Il faudra quelques années pour que la série obtienne le statut d’objet culte. En 1996, HBO n’a pas encore misé sur les séries. Showtime et Cannel ont eu pour projet de relancer d’autres épisodes, en vain. La chaîne diffusera dix longues années plus tard une série qui a pour héros un serial killer expert en autopsie pour la police de Miami, joué par un ancien croquemort gay… La télévision n’était décidément pas prête pour Profit. Les trois épisodes qui avaient été tournés et mis au placard ne seront diffusés sur la confidentielle chaîne canadienne Trio qu’en 2002. La sortie de l’intégrale en DVD se fera trois ans plus tard. Un carton.

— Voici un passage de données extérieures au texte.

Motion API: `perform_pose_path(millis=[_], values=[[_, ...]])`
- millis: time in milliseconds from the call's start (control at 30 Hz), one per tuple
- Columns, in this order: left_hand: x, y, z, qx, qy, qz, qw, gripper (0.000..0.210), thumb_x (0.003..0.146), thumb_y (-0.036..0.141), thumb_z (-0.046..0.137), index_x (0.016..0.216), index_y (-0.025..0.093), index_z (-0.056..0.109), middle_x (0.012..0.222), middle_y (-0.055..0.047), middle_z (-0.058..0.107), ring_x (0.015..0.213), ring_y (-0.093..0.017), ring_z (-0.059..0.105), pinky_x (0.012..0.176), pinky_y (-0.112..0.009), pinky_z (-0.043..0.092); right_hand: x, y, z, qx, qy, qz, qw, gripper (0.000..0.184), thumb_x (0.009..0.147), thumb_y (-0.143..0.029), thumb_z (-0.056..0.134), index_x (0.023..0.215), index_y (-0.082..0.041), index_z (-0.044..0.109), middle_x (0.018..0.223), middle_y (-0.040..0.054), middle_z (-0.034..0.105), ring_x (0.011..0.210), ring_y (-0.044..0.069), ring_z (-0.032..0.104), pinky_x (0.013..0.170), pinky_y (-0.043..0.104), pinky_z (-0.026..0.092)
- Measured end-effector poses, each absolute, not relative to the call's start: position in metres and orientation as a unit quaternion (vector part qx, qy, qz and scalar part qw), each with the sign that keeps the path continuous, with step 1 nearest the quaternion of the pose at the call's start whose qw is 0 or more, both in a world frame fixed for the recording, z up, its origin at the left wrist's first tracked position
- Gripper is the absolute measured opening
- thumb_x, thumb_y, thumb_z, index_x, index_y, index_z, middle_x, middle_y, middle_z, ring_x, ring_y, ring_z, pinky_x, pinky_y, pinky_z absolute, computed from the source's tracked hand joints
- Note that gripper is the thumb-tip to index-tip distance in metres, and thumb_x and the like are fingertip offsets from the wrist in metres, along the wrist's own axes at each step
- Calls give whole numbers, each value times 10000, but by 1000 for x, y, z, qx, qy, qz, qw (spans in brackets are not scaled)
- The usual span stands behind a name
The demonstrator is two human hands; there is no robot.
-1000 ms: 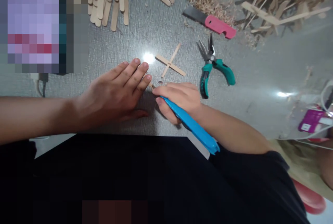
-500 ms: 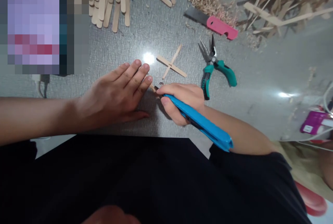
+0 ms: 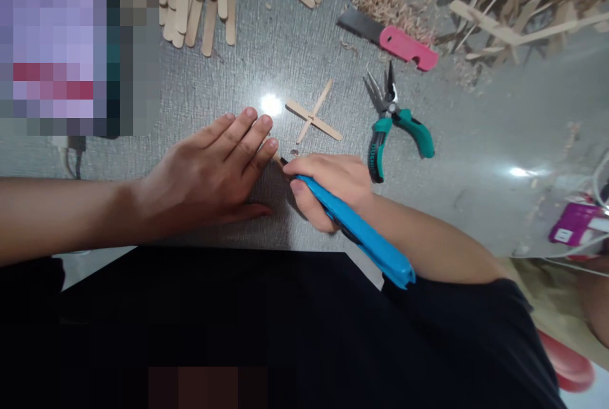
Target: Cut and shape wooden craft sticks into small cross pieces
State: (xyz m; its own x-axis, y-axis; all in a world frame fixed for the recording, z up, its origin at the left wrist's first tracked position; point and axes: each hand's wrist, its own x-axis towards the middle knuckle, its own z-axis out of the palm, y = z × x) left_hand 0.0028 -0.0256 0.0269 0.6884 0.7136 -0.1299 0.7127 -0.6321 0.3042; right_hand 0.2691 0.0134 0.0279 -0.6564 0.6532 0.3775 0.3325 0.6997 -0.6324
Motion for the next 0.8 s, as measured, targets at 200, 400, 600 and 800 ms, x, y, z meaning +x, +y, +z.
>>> perform_pose_path(millis=[200, 400, 600, 800], values=[[2, -27, 30, 913, 383, -4, 137, 871, 1186, 551, 577, 1805, -42, 423, 1907, -342, 353, 1809, -535, 338, 1472, -659, 381, 262, 15, 31, -262, -890, 230, 295, 175, 1044, -217, 687, 1193, -281, 754, 915, 19, 871, 697, 206, 831, 643, 322, 712], [2, -26, 29, 906, 391, 4, 160, 873, 1163, 569, 615, 1819, 20, 443, 1910, -306, 377, 1808, -538, 335, 1465, -675, 394, 259, 14, 32, -287, -873, 263, 294, 191, 1060, -173, 694, 1211, -272, 757, 977, 2, 872, 753, 169, 836, 704, 286, 706], [2, -28, 26, 910, 394, 17, 132, 867, 1191, 544, 589, 1808, -43, 423, 1901, -339, 362, 1803, -531, 349, 1481, -648, 382, 259, 14, 19, -266, -874, 253, 318, 228, 1088, -192, 644, 1247, -329, 734, 914, -27, 847, 695, 198, 807, 649, 331, 669], [3, -29, 28, 915, 392, -8, 89, 1004, 1158, 690, 607, 1769, -92, 456, 1868, -381, 385, 1785, -523, 398, 1474, -620, 409, 276, 9, 23, -293, -871, 245, 310, 174, 1080, -312, 653, 1228, -294, 743, 934, 14, 873, 746, 219, 850, 721, 353, 719]])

Adrian Pasdar connaîtra plus tard une plus longue reconnaissance, dans la peau du président Nathan Petrelli de Heroes. Cet échec d’audience provoquera la séparation du duo Greenwalt-McMamara. Le premier ne reproduira pas la même erreur puisqu’il produira dans la foulée Buffy contre les vampires. Le second continuera d’écrire pour la télé et le cinéma. Jim Profit, le premier des salopards qu’on n’a pas envie de voir se faire pincer, n’aura pas marqué l’esprit des téléspectateurs à son époque mais a le mérite d’avoir fait des petits, beaucoup de petits. Des petits monstres.